> **Problem details**
Copy the full listing exactly, word for word.

> **Dataset section**

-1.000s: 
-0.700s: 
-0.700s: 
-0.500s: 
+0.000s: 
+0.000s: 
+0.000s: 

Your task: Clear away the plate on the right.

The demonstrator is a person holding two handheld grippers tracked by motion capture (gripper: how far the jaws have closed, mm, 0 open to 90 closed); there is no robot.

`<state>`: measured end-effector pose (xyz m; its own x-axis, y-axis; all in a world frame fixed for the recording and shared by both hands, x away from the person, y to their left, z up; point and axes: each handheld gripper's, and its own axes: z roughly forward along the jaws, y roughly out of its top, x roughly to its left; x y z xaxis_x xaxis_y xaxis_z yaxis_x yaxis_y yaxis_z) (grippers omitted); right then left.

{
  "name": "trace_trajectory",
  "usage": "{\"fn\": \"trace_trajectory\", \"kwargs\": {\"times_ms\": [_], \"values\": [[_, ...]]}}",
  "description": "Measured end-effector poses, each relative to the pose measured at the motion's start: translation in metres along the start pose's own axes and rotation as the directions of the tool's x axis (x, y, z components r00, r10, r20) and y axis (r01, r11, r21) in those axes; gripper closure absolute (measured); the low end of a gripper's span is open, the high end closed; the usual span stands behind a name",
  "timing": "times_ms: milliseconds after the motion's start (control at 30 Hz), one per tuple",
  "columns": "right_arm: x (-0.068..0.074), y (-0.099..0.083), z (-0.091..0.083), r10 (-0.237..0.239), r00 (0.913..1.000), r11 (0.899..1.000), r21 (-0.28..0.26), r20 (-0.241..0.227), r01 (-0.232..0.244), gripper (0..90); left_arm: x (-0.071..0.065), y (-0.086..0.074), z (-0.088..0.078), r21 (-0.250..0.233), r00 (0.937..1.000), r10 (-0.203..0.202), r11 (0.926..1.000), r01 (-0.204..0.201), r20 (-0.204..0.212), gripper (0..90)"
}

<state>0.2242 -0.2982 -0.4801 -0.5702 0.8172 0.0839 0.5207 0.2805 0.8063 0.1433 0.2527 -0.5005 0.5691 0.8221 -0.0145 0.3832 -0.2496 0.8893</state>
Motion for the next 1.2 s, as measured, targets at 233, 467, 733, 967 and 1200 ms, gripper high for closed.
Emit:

> **Exercise output**
-1.000s: 
-0.700s: 
-0.700s: 
-0.500s: 
+0.000s: 
+0.000s: 
+0.000s: 

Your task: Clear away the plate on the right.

The demonstrator is a person holding two handheld grippers tracked by motion capture (gripper: how far the jaws have closed, mm, 0 open to 90 closed); there is no robot.

`<state>`: measured end-effector pose (xyz m; its own x-axis, y-axis; all in a world frame fixed for the recording and shared by both hands, x away from the person, y to their left, z up; point and axes: each handheld gripper's, and its own axes: z roughly forward along the jaws, y roughly out of its top, x roughly to its left; x y z xaxis_x xaxis_y xaxis_z yaxis_x yaxis_y yaxis_z) (grippers omitted); right then left.

{
  "name": "trace_trajectory",
  "usage": "{\"fn\": \"trace_trajectory\", \"kwargs\": {\"times_ms\": [_], \"values\": [[_, ...]]}}",
  "description": "Measured end-effector poses, each relative to the pose measured at the motion's start: translation in metres along the start pose's own axes and rotation as the directions of the tool's x axis (x, y, z components r00, r10, r20) and y axis (r01, r11, r21) in those axes; gripper closure absolute (measured); the low end of a gripper's span is open, the high end closed; the usual span stands behind a name",
  "timing": "times_ms: milliseconds after the motion's start (control at 30 Hz), one per tuple",
  "columns": "right_arm: x (-0.068..0.074), y (-0.099..0.083), z (-0.091..0.083), r10 (-0.237..0.239), r00 (0.913..1.000), r11 (0.899..1.000), r21 (-0.28..0.26), r20 (-0.241..0.227), r01 (-0.232..0.244), gripper (0..90); left_arm: x (-0.071..0.065), y (-0.086..0.074), z (-0.088..0.078), r21 (-0.250..0.233), r00 (0.937..1.000), r10 (-0.203..0.202), r11 (0.926..1.000), r01 (-0.204..0.201), r20 (-0.204..0.212), gripper (0..90)"
}

<state>0.2242 -0.2982 -0.4801 -0.5702 0.8172 0.0839 0.5207 0.2805 0.8063 0.1433 0.2527 -0.5005 0.5691 0.8221 -0.0145 0.3832 -0.2496 0.8893</state>
Motion for the next 1.2 s, as measured, targets at 233, 467, 733, 967 and 1200 ms, gripper high for closed.
Emit:

Nothing further is needed to complete this exercise.